Diagnostic sales were mixed for the company. Gray said that the firm's Prosigna breast cancer test saw solid revenue growth in Europe, "where the appeal of the decentralized testing is strongest."  But, "performance in North America was weaker as competitive counter detailing shifted market share away from us in some accounts," he explained.

One disappointment for NanoString since the end of Q1 was Celgene's announcement that its Phase III ROBUST study — in which patients with diffuse large B-cell lymphoma were selected using NanoString's LymphMark assay — failed to meet its primary endpoint.

NanoString had hoped that its test could be advanced as a companion diagnostic with Celgene, but the results of the study have failed to support seeking regulatory approval for that indication.

Despite this outcome, Gray said there remains a "significant unmet medical need for subtyping DLBCL patients based on the cell of origin as per WHO 2016 lymphoma classification guidelines."

"We believe that LymphMark can provide clinical value in this disease, and we continue to explore a commercial path for the assay independently as a cell of origin subtyping test and/or in partnership with one of the approximately 25 different biopharma companies who have run pilot studies using the assay for patient stratification," he added.
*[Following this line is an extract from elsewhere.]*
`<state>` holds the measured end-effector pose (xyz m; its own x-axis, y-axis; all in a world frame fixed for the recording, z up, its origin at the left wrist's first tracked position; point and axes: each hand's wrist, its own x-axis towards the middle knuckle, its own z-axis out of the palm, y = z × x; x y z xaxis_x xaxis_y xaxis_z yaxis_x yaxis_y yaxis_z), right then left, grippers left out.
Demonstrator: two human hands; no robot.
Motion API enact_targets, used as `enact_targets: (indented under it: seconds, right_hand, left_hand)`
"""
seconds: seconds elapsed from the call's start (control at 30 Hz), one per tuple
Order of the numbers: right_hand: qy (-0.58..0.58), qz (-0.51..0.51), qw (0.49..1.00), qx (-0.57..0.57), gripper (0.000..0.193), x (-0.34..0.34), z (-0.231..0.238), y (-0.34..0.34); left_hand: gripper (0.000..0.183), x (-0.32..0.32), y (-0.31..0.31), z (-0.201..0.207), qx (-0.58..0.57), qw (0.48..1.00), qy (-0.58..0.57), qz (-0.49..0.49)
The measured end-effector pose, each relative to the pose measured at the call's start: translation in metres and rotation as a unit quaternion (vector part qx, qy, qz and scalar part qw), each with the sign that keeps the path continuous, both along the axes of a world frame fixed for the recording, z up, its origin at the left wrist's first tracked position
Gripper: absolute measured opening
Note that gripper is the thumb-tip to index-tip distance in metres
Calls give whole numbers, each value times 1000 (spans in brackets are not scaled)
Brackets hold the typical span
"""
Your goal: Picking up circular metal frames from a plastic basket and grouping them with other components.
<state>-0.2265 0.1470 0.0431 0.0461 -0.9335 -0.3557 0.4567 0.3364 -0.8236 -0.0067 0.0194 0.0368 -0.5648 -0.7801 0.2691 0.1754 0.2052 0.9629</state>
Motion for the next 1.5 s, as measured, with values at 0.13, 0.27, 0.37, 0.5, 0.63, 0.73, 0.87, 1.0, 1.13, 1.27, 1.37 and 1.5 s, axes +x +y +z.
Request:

NanoString's Q1 net loss rose to $21.9 million, or $.69 per share, from $19.2 million, or $.75 per share, a year ago, exceeding the consensus Wall Street estimate of $.60 per share.

The company spent $16 million on R&D during the quarter, about 16 percent more than the $13.8 million spent in Q1 2018. Its SG&A expenses were up 21 percent at $23.4 from $19.4 in the year-ago quarter, primarily reflecting increased investment in personnel and commercial launch activities related to GeoMx DSP.

NanoString ended the quarter with $84.1 million in cash and cash equivalents, and $58.3 million in short-term investments.